In the absence of metabolic activation, there was no significant increase in mutation frequency in either the first or second experiment up to toxic doses. In the presence of S9, statistically significant increases in mutation frequency were observed at the highest doses in both the first (137.5, 150 and 200 µg/ml) and second (150, 175 and 200 µg/ml) experiment. The relative total growth (RTG) at these doses were 52, 58 and 41% in the first experiment and 28, 18 and 10% in the second experiment, respectively. Large and small colonies were scored for the doses at which statistically significant increases in mutation frequency were observed. Increases in both small and large colony mutant frequencies were noted as well as a clear increase in the proportion of small colony mutants, indicating potential clastogenic activity.

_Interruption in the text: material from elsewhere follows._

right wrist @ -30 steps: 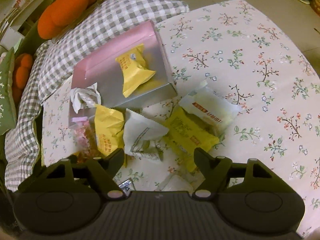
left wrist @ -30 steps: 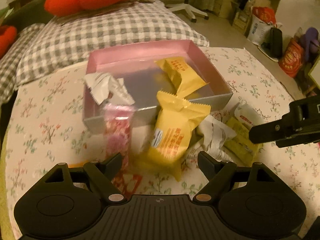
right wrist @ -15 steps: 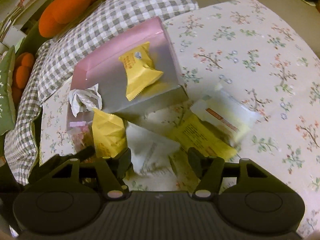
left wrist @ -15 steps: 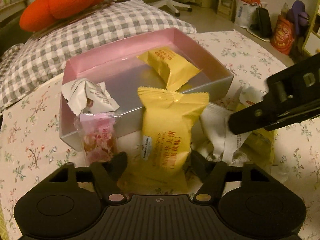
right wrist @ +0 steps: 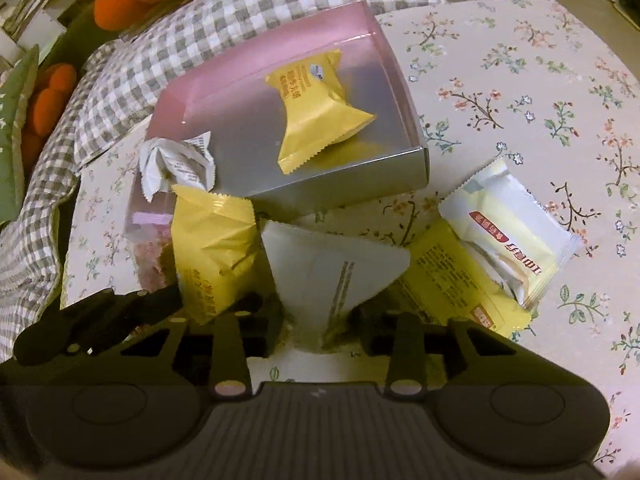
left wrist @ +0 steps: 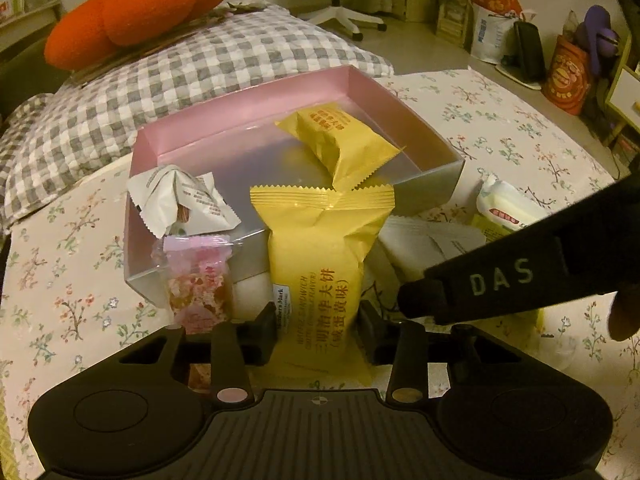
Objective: Organize snacks
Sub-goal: 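Lower the yellow packet into the box with the left tool while the right drops the white wrapper in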
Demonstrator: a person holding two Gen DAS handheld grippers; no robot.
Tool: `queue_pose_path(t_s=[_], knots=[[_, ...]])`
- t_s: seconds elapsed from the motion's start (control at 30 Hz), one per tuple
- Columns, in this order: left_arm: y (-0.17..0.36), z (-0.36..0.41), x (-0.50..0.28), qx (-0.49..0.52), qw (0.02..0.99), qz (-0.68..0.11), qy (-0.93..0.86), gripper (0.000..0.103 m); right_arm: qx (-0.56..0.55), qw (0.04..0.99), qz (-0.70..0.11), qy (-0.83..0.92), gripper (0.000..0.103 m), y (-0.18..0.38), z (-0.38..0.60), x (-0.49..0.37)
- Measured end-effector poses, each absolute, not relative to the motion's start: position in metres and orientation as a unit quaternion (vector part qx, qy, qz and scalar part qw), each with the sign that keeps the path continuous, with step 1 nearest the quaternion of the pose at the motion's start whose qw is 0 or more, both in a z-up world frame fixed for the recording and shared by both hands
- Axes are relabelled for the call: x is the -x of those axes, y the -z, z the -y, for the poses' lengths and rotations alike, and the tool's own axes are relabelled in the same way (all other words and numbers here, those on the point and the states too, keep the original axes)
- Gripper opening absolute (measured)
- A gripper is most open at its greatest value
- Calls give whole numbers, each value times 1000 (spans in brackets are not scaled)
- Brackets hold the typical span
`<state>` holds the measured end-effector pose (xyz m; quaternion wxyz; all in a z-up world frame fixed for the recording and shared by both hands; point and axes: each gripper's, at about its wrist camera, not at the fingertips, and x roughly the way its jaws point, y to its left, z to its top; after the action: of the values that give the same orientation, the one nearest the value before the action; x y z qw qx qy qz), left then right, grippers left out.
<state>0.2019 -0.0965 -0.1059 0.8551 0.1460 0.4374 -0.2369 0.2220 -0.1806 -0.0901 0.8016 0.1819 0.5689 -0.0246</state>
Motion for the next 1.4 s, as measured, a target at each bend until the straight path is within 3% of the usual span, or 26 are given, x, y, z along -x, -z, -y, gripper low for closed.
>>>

Applicant's summary and conclusion

Conclusions:
When tested up to toxic doses, tris(2-chloro-1methylethyl) phosphate induced mutation at the tk locus of L5178Y mouse lymphoma cells in two independent experiments in the presence of S9, but did not induce mutation in two independent experiemnts in the absence of S9. It is concluded that under the conditons employed in the study, Tris(2-chloro-1-methylethyl) phosphate was mutagenic in this test system in the presence of S9, but not in the absence of S9.
Executive summary:

When tested up to toxic doses, tris(2-chloro-1methylethyl) phosphate induced mutation at the tk locus of L5178Y mouse lymphoma cells in two independent experiments in the presence of S9, but did not induce mutation in two independent experiemnts in the absence of S9. It is concluded that under the conditons employed in the study, Tris(2-chloro-1-methylethyl) phosphate was mutagenic in this test system in the presence of S9, but not in the absence of S9.